Proliferan la escuadra y el compás, las ramas de acacia, la estrella
flamígera, la columna truncada o la cuerda de nudos. Una parte de la
masonería del XIX se vio influenciada por el espiritismo o la teosofía y
estas escuelas de pensamiento impregnaron la simbología masónica.
José Jiménez Lozano, premio Cervantes en 2002, reflexionaba así en su magnífico ensayo de 1978 Los cementerios civiles y la heterodoxia española
(Seix Barral): “La condición de españolidad es una expresión
sociopolítica: supone y presupone la fe. Es la Iglesia la que se ha
hecho Estado aquí […]. El cementerio civil supone el fracaso de la
secularización política en España, donde parece que sufrimos de una
incurable impotencia para la laicidad y, por lo tanto, para la
civilidad”.
Cementerios ingleses, brisa marina.
Leyendas de
náufragos fantasmas rodean los orígenes de los cementerios británicos
que acogieron, antes de la creación de los espacios funerarios civiles, a
los muertos diferentes, convirtiéndose así en los primeros
cementerios segregados. El más antiguo es el de Málaga, que continúa
activo –aunque ahora solo acoge cenizas– y data de 1831.

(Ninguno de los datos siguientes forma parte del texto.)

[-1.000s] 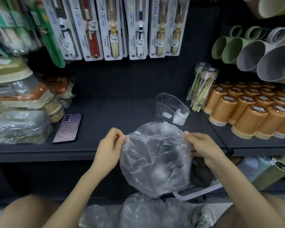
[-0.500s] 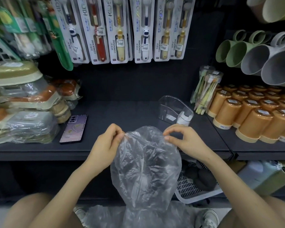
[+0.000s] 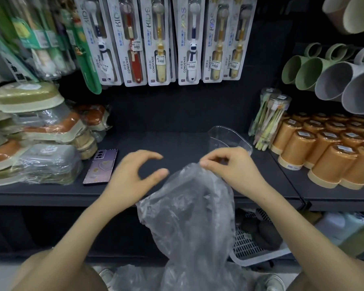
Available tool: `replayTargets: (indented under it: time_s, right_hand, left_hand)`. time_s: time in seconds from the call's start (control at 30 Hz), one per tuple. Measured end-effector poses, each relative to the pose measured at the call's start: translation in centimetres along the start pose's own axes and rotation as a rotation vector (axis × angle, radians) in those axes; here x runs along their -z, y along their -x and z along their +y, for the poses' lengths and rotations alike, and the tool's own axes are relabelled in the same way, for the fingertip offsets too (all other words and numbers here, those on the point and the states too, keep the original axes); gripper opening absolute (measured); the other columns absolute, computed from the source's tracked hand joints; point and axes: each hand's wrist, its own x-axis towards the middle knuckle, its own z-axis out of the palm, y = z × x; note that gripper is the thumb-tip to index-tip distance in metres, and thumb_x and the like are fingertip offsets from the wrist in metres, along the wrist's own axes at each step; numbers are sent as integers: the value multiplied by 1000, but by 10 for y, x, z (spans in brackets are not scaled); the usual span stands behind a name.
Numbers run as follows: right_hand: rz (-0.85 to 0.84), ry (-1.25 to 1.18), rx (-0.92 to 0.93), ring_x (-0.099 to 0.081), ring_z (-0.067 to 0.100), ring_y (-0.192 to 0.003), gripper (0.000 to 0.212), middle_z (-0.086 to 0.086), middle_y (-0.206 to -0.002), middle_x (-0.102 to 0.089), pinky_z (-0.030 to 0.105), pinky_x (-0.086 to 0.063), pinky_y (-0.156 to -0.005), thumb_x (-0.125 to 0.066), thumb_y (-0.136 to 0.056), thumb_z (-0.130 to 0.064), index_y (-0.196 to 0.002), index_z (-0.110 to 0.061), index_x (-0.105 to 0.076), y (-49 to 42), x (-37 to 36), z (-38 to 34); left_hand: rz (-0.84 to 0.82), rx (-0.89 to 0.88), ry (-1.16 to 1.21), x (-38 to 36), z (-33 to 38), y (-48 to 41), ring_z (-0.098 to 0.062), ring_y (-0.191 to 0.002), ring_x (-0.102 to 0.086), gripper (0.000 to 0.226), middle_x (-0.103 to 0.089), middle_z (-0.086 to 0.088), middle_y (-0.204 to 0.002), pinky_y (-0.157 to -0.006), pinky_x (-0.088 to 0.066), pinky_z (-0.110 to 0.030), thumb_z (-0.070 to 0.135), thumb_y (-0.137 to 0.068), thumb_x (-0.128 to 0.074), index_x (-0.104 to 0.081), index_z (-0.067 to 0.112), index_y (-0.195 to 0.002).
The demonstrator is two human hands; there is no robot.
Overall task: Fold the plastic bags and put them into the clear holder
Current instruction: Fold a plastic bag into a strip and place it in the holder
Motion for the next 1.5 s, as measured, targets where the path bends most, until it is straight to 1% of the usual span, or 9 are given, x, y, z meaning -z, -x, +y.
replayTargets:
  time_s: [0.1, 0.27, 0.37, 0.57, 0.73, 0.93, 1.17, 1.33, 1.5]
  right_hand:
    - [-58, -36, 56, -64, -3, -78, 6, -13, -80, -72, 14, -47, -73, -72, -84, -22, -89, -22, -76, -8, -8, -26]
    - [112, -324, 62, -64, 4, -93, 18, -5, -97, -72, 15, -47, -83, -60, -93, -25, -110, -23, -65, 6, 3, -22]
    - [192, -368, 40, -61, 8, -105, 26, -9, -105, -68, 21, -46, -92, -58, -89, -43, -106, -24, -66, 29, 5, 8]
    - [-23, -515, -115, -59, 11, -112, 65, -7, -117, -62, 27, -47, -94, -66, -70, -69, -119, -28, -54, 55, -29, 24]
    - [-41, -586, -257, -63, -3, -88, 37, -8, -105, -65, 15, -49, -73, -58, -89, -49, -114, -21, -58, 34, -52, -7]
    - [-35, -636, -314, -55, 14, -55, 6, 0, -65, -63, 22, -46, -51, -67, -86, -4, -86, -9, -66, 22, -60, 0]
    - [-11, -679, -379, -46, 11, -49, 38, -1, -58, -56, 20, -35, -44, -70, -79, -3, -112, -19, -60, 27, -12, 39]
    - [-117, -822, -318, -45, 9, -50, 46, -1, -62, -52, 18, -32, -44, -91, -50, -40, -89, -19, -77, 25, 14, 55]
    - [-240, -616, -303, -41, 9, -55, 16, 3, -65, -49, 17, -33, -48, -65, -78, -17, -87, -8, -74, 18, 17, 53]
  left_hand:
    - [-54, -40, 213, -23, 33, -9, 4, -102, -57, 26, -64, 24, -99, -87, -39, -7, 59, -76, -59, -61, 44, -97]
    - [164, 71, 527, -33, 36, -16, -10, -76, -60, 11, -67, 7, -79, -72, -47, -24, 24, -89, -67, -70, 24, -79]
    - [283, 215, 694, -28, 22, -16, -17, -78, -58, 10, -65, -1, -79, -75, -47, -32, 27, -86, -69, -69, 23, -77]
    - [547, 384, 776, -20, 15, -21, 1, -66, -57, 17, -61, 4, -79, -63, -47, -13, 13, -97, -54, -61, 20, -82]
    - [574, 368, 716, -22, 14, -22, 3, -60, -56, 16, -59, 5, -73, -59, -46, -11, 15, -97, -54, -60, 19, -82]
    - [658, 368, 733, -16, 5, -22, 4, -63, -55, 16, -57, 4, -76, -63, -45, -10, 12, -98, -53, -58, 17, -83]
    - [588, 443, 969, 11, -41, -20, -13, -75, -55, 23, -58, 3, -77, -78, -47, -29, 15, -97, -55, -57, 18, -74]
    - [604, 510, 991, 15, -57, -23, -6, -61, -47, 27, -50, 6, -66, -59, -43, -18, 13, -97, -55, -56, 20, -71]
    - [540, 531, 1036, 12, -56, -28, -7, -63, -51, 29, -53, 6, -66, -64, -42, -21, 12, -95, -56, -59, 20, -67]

Existe la costumbre de que en cualquier lugar del mundo donde haya un
consulado inglés, ha de haber también un cementerio británico. Aquí,
debido a las relaciones comerciales y políticas con las islas, la
mayoría de ellos se sitúan en ciudades costeras y surgen ante la
negativa de la Iglesia católica de enterrar en suelo cristianizado
cualquier cuerpo susceptible de contaminarlo. Así, se dio el caso de que
el cadáver de un alto funcionario inglés fuera arrojado al mar y que
los pescadores lo sacaran de allí, para dejarlo a merced de la carroña,
ante el temor de que el hereje les estropeara la pesca. El suceso data
de 1622 y tuvo lugar en Santander.
Además del bellísimo cementerio malagueño de San Jorge, catalogado
como bien de interés cultural, están en activo unas 25 necrópolis y aún
quedan otros que se mantienen con carácter patrimonial. El del monte Urgull, en San Sebastián, exhibe aún ante los paseantes mausoleos con referencias marinas.
Del rito a la arqueología.
Los datos sobre la
preferencia de los españoles a ser incinerados apuntan a una paulatina
desaparición de los cementerios tal y como hasta hoy los concebimos.
Desde que en 1964 la Iglesia católica lo autorizó –lo que aún no se
admite en otras religiones mayoritarias–, los porcentajes de
incineración se han ido incrementando exponencialmente.
El primer crematorio se abrió en Madrid en 1973, con la idea de ser
utilizado por los extranjeros que morían en España, y ese año se
incineró allí a 14 personas. En 1980 solo se escogió esta opción para un
1,5% de los difuntos, de los cuales casi la mitad eran extranjeros. Los
porcentajes van aumentando –en Madrid, por ejemplo, en 1992, un 20%; en
2006, un 40%– hasta sobrepasar largamente el 50% en las grandes
ciudades, alcanzando una media del 35% en el conjunto del país, según un
estudio elaborado el año pasado por la Confederación de Consumidores y
Usuarios (CECU).
Es de prever que, en el futuro, los cementerios queden como espacios
patrimoniales donde las piedras nos relatarán la historia, y donde
iremos a pasear como a cualquier yacimiento arqueológico o a cumplir con
el rito en una desangelada mañana de otoño.